• **Exercise objective**
Beneath this line is the data. Output exactly the lines from the line with "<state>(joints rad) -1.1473" to the line with "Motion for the", both ends included, and nothing more.

Content starts

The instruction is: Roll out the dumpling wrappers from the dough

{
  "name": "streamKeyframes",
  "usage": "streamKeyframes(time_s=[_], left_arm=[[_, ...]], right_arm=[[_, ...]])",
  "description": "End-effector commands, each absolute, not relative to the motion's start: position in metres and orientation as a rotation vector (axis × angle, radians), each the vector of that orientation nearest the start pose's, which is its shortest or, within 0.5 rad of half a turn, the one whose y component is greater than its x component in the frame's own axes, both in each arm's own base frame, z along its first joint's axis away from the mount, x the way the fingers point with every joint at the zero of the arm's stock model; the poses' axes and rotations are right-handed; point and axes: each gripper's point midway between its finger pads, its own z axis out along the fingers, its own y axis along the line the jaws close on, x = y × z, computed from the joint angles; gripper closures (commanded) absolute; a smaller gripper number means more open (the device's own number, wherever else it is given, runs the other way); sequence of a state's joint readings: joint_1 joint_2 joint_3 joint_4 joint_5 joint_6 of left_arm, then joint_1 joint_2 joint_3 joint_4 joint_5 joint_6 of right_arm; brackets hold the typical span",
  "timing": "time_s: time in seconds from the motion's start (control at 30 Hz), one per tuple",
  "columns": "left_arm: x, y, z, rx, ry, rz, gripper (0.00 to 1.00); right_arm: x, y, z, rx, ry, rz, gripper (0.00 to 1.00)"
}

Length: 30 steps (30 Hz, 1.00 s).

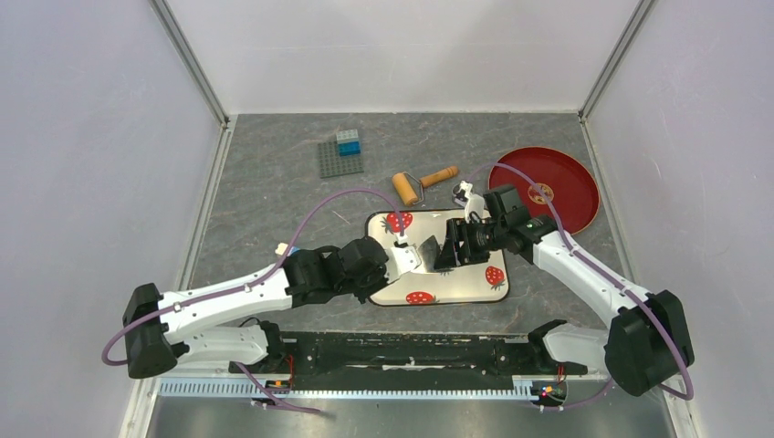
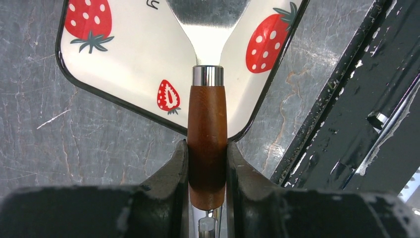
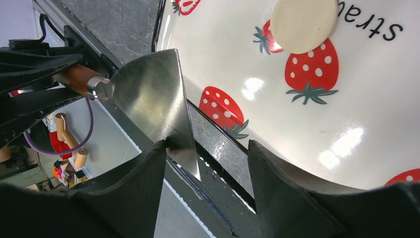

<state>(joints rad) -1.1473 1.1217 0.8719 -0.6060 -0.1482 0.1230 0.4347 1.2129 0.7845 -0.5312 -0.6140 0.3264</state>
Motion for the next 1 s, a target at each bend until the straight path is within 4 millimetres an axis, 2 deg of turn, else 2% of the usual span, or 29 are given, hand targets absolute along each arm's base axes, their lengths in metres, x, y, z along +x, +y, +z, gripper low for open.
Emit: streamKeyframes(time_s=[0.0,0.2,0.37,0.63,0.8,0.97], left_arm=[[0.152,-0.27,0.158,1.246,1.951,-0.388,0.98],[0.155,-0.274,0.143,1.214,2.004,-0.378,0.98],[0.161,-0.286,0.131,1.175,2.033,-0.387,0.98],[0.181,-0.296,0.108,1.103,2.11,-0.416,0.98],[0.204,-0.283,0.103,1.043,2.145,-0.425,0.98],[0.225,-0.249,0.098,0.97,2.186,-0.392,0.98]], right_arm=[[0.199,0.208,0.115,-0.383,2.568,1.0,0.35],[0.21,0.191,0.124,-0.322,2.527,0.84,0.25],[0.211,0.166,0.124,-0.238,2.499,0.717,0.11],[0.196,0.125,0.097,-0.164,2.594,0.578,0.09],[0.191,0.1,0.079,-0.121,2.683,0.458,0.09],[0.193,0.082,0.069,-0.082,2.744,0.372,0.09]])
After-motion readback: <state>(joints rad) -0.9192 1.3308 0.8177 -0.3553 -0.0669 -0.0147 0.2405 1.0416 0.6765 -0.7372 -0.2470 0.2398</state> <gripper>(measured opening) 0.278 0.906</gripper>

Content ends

• **Problem solution**
<state>(joints rad) -1.1473 1.1217 0.8719 -0.6060 -0.1482 0.1230 0.4347 1.2129 0.7845 -0.5312 -0.6140 0.3264</state>
Motion for the next 1 s, a target at each bend until the straight path is within 4 millimetres an axis, 2 deg of turn, else 2% of the usual span, or 29 are given, hand targets absolute along each arm's base axes, their lengths in metres, x, y, z along +x, +y, +z, gripper low for open.

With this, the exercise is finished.